Les honneurs n'ont pas manqué de saluer cette carrière exemplaire. Faite CBE en 1990, élevée au rang de Dame Commander of the British Empire en 1996, Bayerische Kammersängerin en 2003, Officier des Arts et des Lettres et Chevalier de la Légion d'honneur de la République française, Felicity Lott était également Docteur honoris causa de l'Université Paris-Sorbonne et de plusieurs autres universités britanniques. C'est en 2016 que l'International Classical Music Awards lui décerna son Lifetime Achievement Award, à l'occasion d'une cérémonie tenue le 1ᵉʳ avril 2016 au Kursaal de Saint-Sébastien — alors capitale européenne de la culture — sous l'égide de l'Orquesta de Euskadi. Le jury des ICMA saluait alors « l'une de ces rares chanteuses qui, sur scène, créent un lien immédiat avec le public : sa personnalité rayonnante et sa présence scénique sont rarement égalées. De ses interprétations de lieder, intelligentes et bouleversantes, à la subtilité rare et à la profondeur humaine de sa Maréchale ou à la charmante Grande-Duchesse de Gérolstein, elle a été depuis ses débuts en 1975 l'une des chanteuses les plus charismatiques au monde. » Cette distinction, l'une des plus prestigieuses du paysage discographique international, venait compléter un palmarès auquel s'ajouterait en 2023 un Lifetime Achievement Award des Gramophone Classical Music Awards.

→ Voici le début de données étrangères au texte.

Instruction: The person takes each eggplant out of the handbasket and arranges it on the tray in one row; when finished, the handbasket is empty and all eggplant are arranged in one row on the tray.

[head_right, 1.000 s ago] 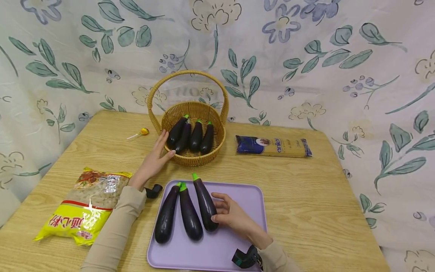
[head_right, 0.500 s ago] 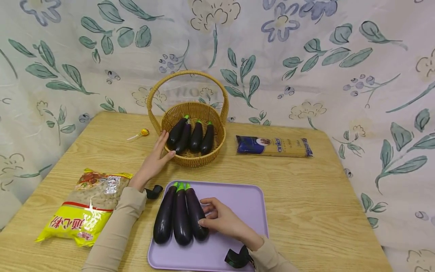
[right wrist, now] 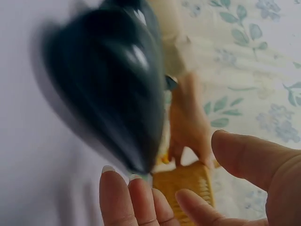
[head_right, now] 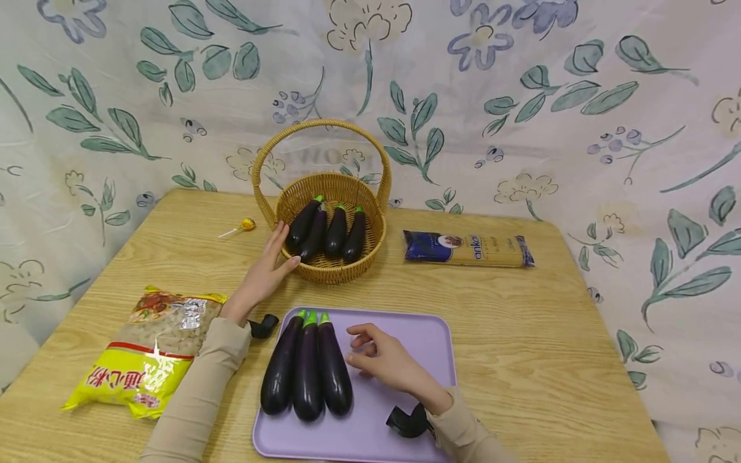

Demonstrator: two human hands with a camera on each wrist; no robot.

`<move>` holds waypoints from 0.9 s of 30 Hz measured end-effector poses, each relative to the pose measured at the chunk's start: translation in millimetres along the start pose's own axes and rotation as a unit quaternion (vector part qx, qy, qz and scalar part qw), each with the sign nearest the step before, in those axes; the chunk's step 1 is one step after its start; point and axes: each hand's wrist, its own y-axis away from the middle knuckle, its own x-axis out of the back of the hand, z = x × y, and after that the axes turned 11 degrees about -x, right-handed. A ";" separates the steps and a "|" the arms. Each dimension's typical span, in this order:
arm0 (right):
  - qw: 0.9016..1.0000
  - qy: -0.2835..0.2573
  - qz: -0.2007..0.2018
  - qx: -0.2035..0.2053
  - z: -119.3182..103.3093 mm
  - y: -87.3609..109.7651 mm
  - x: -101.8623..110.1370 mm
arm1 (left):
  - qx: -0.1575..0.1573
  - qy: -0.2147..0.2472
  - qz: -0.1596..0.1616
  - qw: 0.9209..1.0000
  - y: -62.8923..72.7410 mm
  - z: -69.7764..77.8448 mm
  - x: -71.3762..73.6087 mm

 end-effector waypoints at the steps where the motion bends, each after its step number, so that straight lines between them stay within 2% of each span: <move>1: 1.000 -0.001 0.003 0.002 -2.9 -1.2 3.9 | 0.000 0.000 0.001 1.000 -0.4 0.0 0.2; 9: 1.000 -0.002 0.008 0.021 -27.2 -11.5 32.1 | 0.000 0.007 0.002 1.000 -0.5 2.8 1.0; 15: 0.999 -0.032 0.002 0.024 -50.6 -24.0 49.3 | -0.002 0.009 0.003 1.000 0.8 2.2 1.2; 21: 0.997 -0.063 0.022 0.045 -78.2 -43.0 67.2 | -0.002 0.011 0.006 1.000 1.1 2.0 1.2; 27: 0.993 -0.110 0.031 0.017 -102.5 -69.3 86.3 | 0.000 0.013 0.006 1.000 -0.1 3.0 0.5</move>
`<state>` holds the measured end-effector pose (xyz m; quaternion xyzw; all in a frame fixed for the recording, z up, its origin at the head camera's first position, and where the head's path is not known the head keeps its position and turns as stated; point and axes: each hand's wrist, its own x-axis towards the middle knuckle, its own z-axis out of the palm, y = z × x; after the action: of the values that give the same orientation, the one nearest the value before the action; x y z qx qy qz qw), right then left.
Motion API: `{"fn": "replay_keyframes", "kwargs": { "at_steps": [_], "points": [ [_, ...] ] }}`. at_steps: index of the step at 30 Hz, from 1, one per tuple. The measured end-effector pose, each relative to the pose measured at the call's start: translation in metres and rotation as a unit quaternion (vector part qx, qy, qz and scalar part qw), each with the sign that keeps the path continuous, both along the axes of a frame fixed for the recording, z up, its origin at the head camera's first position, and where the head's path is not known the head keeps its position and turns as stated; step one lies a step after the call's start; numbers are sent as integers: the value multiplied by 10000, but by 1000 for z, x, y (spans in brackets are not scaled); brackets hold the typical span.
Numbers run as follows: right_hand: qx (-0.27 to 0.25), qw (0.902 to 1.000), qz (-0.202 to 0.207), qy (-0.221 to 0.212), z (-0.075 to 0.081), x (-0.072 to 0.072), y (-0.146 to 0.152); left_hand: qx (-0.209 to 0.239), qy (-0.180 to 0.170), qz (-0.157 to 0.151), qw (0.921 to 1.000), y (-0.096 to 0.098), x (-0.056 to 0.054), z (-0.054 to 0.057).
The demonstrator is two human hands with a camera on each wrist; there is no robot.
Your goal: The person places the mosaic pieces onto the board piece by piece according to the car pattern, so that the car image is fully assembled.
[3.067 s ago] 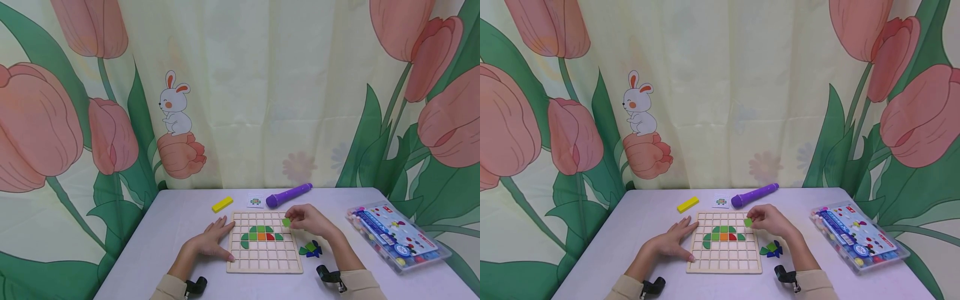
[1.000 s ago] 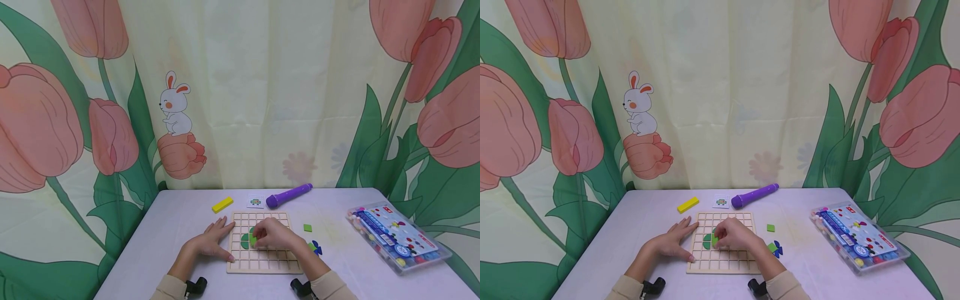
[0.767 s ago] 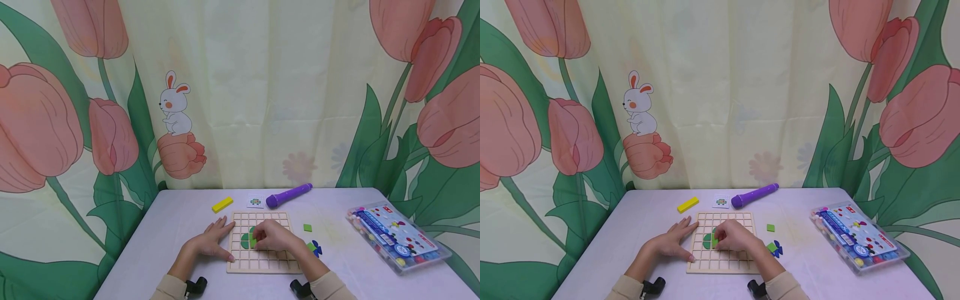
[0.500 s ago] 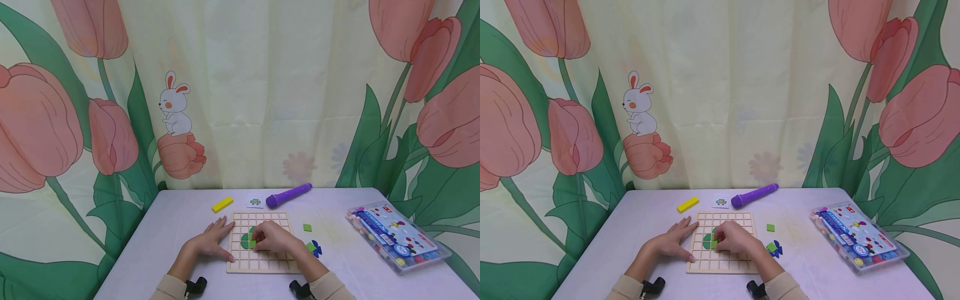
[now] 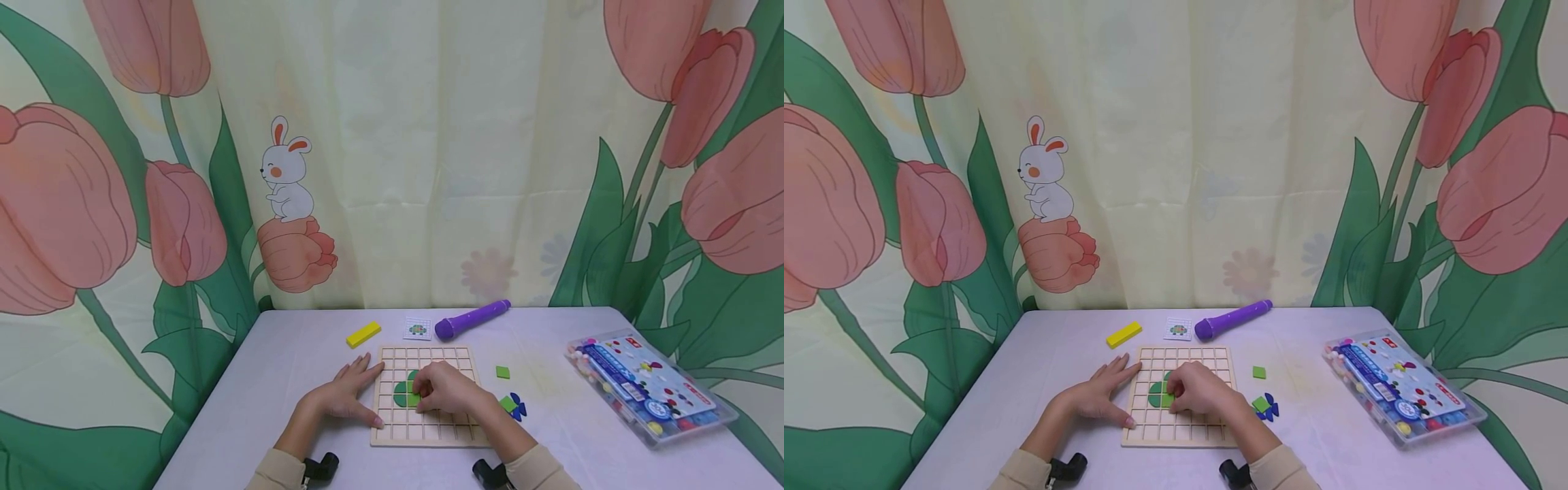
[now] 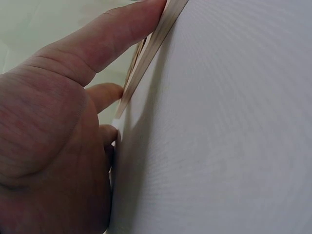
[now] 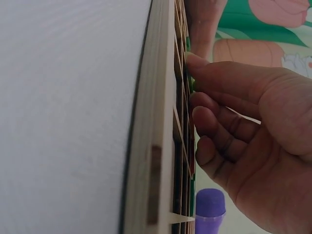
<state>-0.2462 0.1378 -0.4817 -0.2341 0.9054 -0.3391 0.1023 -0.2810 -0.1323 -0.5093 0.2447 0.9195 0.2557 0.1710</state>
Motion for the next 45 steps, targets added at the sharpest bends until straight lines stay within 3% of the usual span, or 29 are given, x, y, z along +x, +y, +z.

Dans les dernières années de sa vie, Felicity Lott s'était consacrée avec une générosité inentamée à la transmission, particulièrement dans le cadre du French Song Exchange du Wigmore Hall, programme qu'elle accompagna durant six éditions, de 2019 à 2026, et au sein duquel elle mentora 48 chanteurs et 10 pianistes — perpétuant ainsi son amour de la mélodie française auprès d'une nouvelle génération.
À la BBC, quelques jours avant sa disparition, elle disait avec son humour caractéristique : « Je ne veux pas qu'on soit triste, car je m'amuse comme une folle. » Et d'ajouter : « Mon Dieu, quelle chance j'ai eue… J'ai rencontré tellement de gens formidables et j'ai eu une vie merveilleuse. » C'est ainsi qu'il faut se souvenir de Flotty : grande dame anglaise au verbe pétillant, soprano d'une élégance souveraine, musicienne d'une intégrité absolue. Le chant lyrique perd l'une de ses plus belles incarnations du XXᵉ siècle finissant.